### Stored data
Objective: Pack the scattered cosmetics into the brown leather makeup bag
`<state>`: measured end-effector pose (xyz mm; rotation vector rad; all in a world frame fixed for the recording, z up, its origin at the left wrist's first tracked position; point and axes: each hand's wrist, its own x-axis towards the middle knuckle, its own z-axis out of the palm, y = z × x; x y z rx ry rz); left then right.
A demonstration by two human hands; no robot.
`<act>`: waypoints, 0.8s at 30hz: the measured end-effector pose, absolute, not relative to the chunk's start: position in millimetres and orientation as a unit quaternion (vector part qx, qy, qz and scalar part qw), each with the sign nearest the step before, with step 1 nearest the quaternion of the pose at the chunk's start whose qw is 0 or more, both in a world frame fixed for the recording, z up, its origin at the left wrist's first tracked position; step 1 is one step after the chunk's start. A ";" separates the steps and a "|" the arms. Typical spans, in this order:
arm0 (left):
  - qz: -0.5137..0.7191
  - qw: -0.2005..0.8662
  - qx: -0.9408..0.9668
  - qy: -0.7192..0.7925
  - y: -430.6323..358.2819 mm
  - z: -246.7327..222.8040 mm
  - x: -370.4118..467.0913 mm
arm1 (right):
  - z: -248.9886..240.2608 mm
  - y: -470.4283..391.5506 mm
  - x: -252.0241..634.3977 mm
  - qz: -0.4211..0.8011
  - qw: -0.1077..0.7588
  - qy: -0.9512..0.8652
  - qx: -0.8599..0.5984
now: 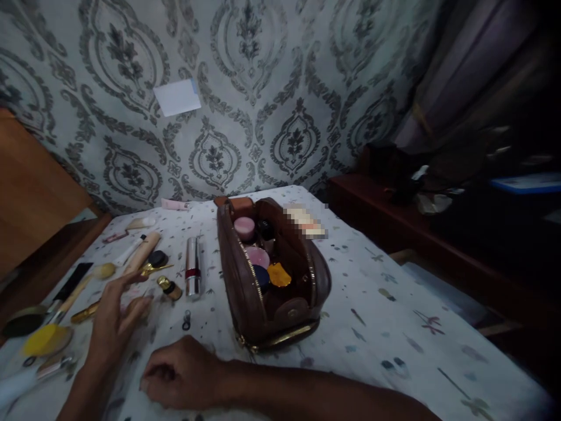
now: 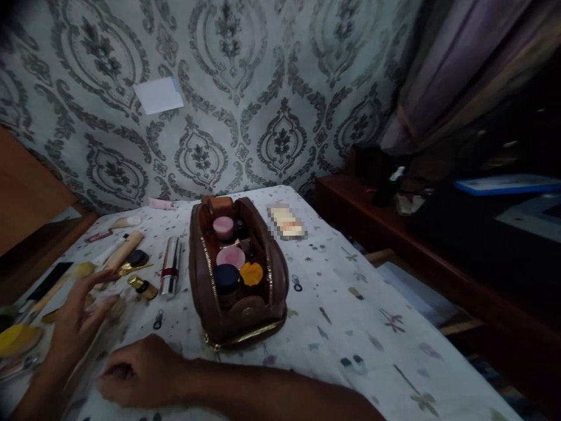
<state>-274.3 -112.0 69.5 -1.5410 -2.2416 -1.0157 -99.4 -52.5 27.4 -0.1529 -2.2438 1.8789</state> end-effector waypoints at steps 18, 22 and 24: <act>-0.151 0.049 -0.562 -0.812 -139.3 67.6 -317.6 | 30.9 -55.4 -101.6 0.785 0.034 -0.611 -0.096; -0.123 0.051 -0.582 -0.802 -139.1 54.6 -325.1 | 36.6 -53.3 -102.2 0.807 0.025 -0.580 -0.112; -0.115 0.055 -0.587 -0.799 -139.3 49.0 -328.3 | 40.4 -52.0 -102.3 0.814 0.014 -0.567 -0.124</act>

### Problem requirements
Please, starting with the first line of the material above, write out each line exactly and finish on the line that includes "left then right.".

### Completed exercise
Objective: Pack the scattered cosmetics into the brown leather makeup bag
`<state>`: measured end-effector pose (xyz mm; rotation vector rad; all in a world frame fixed for the recording, z up, its origin at the left wrist's first tracked position; point and axes: each hand's wrist, its own x-axis towards the middle knuckle, its own z-axis out of the palm, y = z × x; x y z rx ry rz); left then right.

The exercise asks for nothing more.